Synopsis and Commentary
Plutarch wrote the life of Pyrrhus as part of his Parallel Lives in which he pairs a famous Greek and Roman with independent biographies of each. Pyrrhus is paired with Gaius Marius the famous Roman general that defeated Jugurtha as well as a major Germanic invasion of Italy and later helped to undermine the Roman Republic in his quest for power. Pyrrhus and Marius have very little in common, and conceivably were only paired to sustain the motif of the book.
Among the countless generals in the history of Western warfare perhaps none has won more battles in concert with ultimate defeat in wars than Pyrrhus of Epirus. Even though he failed in nearly all of his endeavors he was able to gain a lasting reputation for military genius which has endured and will endure in Western culture. His most towering opponent – republican Rome – possessed that crucial additive in warfare which Pyrrhus lacked: the resolve to never accept defeat. Such resolve was manifest in the belief that every war was a life-and-death struggle for republican Rome. Despite the ability of Pyrrhus to achieve awe-inspiring battlefield victories the war itself was more of a passing enthusiasm than a life-and-death struggle for him, and so he met failure after failure in the eventual aims of the wars he fought.
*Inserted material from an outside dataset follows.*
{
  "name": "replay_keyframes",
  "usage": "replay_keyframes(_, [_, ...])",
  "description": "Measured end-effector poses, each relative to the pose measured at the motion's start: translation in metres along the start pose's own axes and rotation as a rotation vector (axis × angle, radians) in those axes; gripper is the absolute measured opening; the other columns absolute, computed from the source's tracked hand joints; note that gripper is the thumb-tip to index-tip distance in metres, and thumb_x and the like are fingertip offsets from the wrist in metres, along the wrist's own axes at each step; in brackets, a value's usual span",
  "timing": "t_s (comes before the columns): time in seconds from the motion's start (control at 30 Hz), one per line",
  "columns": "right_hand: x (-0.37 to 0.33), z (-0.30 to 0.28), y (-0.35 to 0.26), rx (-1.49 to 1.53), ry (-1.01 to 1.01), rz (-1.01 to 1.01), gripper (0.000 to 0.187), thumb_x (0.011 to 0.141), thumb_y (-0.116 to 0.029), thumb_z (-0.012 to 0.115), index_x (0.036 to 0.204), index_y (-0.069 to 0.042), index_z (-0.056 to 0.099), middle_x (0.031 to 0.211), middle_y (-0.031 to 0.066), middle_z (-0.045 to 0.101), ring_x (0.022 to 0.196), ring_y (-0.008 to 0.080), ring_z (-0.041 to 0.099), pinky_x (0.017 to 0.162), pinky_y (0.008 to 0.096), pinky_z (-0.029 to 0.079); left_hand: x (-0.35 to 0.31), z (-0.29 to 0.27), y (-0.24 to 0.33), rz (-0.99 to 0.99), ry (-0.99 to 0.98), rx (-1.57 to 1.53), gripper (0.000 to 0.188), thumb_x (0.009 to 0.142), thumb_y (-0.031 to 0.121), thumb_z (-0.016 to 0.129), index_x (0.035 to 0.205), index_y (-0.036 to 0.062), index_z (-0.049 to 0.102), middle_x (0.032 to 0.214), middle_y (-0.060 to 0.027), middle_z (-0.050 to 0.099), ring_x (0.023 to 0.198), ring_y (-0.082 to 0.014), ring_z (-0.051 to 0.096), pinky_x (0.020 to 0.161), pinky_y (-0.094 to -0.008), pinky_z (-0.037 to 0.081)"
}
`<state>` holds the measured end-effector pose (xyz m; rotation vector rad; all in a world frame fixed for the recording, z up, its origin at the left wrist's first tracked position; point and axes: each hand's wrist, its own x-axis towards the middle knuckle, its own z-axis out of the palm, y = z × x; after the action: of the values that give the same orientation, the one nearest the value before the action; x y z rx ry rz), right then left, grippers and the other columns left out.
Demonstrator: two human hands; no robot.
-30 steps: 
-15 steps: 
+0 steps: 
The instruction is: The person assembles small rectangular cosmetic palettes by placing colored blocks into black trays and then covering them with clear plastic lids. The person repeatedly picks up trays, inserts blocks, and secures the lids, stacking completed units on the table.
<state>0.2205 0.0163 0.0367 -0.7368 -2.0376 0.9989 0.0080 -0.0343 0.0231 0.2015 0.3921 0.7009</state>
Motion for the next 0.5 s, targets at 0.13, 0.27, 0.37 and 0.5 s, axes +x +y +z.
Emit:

Pyrrhus remains an enigma in Western culture. His battlefield successes, his spectacular military genius, and his Alexander like charisma ought to have produced an unstoppable military juggernaut, but rather than climbing the heights that Alexander once did he met ultimate failure in war after war.
“…Pyrrhus only by arms and in action, represented Alexander. Of his knowledge of military tactics and the art of a general, and his great ability that way, we have the best information from the commentaries he left behind him. Antigonus, also, we are told, being asked who was the greatest soldier, said, ‘Pyrrhus, if he lives to be old’…
“…Hannibal of all great commanders esteemed Pyrrhus for skill and conduct the first, Scipio the second, and himself the third, as is related in the life of Scipio.
“The armies separated; and, it is said, Pyrrhus replied to one that gave him joy of his victory that one other such would utterly undo him. For he had lost a great part of the forces he brought with him, and almost all his particular friends and principal commanders; there were no others there to make recruits, and he found the confederates in Italy backward. On the other hand, as from a fountain continually flowing out of the city, the Roman camp was quickly and plentifully filled up with fresh men, not at all abating in courage for the loss they sustained, but even from their very anger gaining new force and resolution to go on with the war.
“…What he got by great actions he lost again by vain hopes, and by new desires of what he had not, kept nothing of what he had. So that Antigonus used to compare him to a player with dice, who had excellent throws, but knew not how to use them.
*All excerpts have been taken from Plutarch’s Lives – Vol. I, Modern Library.